2. **Text Processing**: The nlp-text-analyzer plugin processes the text using NLP techniques.
3. **Insight Extraction**: The plugin extracts insights such as sentiment, keywords, and topics.
## When to Use This Skill
This skill activates when you need to:
- Perform sentiment analysis on a piece of text.
- Extract keywords from a document.
- Identify the main topics discussed in a text.
## Examples
### Example 1: Sentiment Analysis
User request: "Analyze the sentiment of this product review: 'I loved the product! It exceeded my expectations.'"
The skill will:
1. Process the review text using the nlp-text-analyzer plugin.
2. Determine the sentiment as positive and provide a confidence score.
### Example 2: Keyword Extraction
User request: "Extract the keywords from this news article about the latest AI advancements."
The skill will:
1. Process the article text using the nlp-text-analyzer plugin.
2. Identify and return a list of relevant keywords, such as "AI", "advancements", "machine learning", and "neural networks".
## Best Practices
- **Clarity**: Be specific in your requests to ensure accurate and relevant analysis.
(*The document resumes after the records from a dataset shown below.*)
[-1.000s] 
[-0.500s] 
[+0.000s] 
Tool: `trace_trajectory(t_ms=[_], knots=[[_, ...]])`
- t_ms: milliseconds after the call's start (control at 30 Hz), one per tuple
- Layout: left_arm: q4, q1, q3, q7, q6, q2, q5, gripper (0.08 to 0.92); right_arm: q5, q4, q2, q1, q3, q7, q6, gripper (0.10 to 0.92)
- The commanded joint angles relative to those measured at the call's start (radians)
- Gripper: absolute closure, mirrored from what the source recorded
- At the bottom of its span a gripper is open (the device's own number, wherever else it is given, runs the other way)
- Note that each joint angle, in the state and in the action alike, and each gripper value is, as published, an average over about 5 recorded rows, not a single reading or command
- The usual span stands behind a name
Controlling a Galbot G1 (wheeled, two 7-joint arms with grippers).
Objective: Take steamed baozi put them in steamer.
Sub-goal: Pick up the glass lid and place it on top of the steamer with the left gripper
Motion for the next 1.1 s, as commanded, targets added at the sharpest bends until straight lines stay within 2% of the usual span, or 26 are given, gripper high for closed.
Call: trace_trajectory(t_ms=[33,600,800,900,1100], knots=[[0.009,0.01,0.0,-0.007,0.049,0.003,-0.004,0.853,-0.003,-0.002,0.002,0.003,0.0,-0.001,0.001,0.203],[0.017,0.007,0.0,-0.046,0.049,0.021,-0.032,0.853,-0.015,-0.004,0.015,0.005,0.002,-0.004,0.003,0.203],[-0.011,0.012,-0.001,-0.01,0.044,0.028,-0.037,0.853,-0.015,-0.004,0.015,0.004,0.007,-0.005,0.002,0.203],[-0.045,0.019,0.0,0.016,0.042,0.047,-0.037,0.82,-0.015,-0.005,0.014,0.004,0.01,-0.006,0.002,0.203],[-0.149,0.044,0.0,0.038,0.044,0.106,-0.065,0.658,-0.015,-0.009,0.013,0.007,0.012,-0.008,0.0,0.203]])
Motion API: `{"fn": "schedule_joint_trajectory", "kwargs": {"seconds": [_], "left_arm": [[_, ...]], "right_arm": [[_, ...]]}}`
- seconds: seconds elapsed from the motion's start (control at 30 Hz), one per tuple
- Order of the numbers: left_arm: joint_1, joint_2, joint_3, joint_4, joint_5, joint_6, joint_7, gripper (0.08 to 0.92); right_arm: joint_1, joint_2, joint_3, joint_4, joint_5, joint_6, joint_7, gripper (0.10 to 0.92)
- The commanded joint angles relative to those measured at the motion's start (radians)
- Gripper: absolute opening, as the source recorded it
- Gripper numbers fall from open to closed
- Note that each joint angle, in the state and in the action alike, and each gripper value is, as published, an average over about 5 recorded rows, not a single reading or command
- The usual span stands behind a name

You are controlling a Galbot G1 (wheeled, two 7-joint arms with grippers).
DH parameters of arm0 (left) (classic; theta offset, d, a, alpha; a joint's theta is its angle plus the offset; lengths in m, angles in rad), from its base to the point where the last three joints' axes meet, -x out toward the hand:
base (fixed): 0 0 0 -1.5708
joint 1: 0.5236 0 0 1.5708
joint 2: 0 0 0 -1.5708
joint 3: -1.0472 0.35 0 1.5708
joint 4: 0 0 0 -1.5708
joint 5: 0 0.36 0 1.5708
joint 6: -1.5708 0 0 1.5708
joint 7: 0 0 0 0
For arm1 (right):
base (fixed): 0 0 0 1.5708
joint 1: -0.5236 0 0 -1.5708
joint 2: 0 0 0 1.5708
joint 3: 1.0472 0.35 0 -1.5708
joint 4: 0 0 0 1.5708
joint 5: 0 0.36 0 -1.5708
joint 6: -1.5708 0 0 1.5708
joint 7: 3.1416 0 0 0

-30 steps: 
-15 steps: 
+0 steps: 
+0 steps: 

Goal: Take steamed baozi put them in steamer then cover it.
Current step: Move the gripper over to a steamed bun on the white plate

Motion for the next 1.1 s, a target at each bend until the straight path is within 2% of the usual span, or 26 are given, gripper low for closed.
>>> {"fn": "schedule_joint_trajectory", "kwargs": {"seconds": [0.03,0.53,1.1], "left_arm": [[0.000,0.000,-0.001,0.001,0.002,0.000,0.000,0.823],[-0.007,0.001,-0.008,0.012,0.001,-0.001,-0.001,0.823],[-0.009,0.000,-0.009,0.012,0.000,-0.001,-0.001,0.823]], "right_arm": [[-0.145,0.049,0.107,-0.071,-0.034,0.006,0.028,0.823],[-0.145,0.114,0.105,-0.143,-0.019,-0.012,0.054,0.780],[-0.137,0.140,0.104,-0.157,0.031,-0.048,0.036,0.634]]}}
- **Context**: Provide sufficient context to improve the quality of the analysis.
- **Iteration**: Refine your requests based on the initial results to achieve the desired outcome.
## Integration
This skill can be integrated with other tools to provide a comprehensive workflow, such as using the extracted keywords to perform further research or using sentiment analysis to categorize customer feedback.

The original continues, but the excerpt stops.